Hi, my name is Hannah Shelmerdine, I’m 32 years old and I am a sailor.
I started sailing with Bolton Sailability in July 2016 after finding the club on the internet. I was looking for a hobby that would be challenging, meaningful, and give me a purpose. After contacting the club to ask a few questions about what’s involved and what support they provide for disabled people, I decided to go for a taster session.
I have profound cerebral palsy and use a wheelchair full-time. So, I did wonder how on earth I was ever going to be able to sail. I have no movement in my legs, can’t sit independently, I have limited use of my left hand, no use of my right and I’m visually impaired. How could someone like me participate in a sport?
Well, after my first sail I was hooked, I loved it! For the first time in my life I felt free of my disability and all its restrictions. I left my wheelchair behind and had time to collect my thoughts in beautiful and peaceful surroundings. Being out in the fresh air was just wonderful.
Before joining Bolton Sailability, I had very few friends and little structure in my life. I had nothing to do, nowhere to go and no one that I could really relate to. I felt lonely and isolated. Now, thanks to sailing, I have many friends and enjoy a very full and active social life. Since starting, I’ve participated in several races during Sailability sessions including last season’s Bolton Sailing Club Regatta against other disabled sailors, and I won! I am a competitive person by nature and thoroughly enjoy racing, so I’ve decided to pursue sailing at a competitive level.
Now, you may be asking yourself how I sail the boat – well, let me explain. I use a servo system which attaches to my body so I can control both the sails and the helm. This means I have total independence on the water. It is the only time I can ever be completely on my own. Being completely independent of others is a new and amazing experience for me, something I never thought I’d have.

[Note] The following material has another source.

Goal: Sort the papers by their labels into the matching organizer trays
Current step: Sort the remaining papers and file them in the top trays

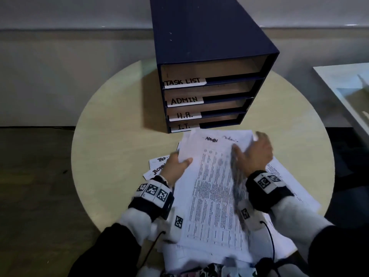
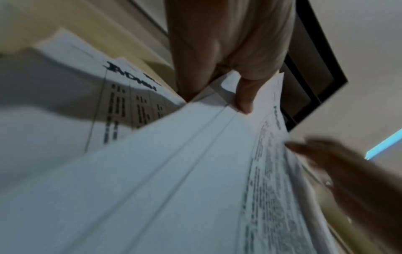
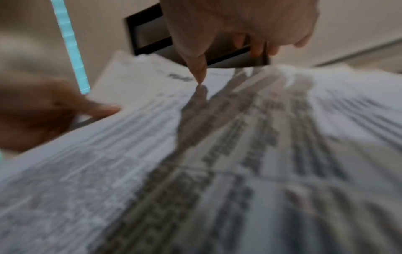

During practice and training sessions I take direction verbally from a safety boat crew about the position of other boats on the water and the course direction, as I’m unable to see them. When I’m racing, I use a double hander with a crew which means the crew is able to give verbal direction about the course and other boats.
I’ll soon be getting a moulded seating system for my boat so I can be more comfortable out on the water. The new moulded seat will enable me to sit more upright in the boat and keep me stable. This means I will feel safer and can sail with more confidence and better concentration, as I’ll be thinking about sailing not falling over. It will also be easier on my crew, who will no longer have to haul me up every time the boat heals and we can race properly.
This summer, I’m looking forward to competing at Rutland Sailability Multiclass Regatta again (last year I finished fourth overall). Sailing at Rutland is great, it gives me an opportunity to meet like-minded people with common interests. I’ve worked hard in training to improve my skills ahead of the Rutland Regatta and I hope to finish higher than fourth in the rankings this year. I am also hoping to sail at the HANSA National Championships at Nottingham in July, and would love to make the most of any other sailing opportunities that come my way.
In joining Bolton Sailability, I’ve discovered that sailing is something I can do, it’s something I’m good at and it’s something I am able to progress in. Perhaps the most important outcome is that I am no longer isolated and feel part of a community. I have met some wonderful people, both Sailability members and club volunteers who have become very special friends. I now feel that I have something to aim for and that my life is purposeful.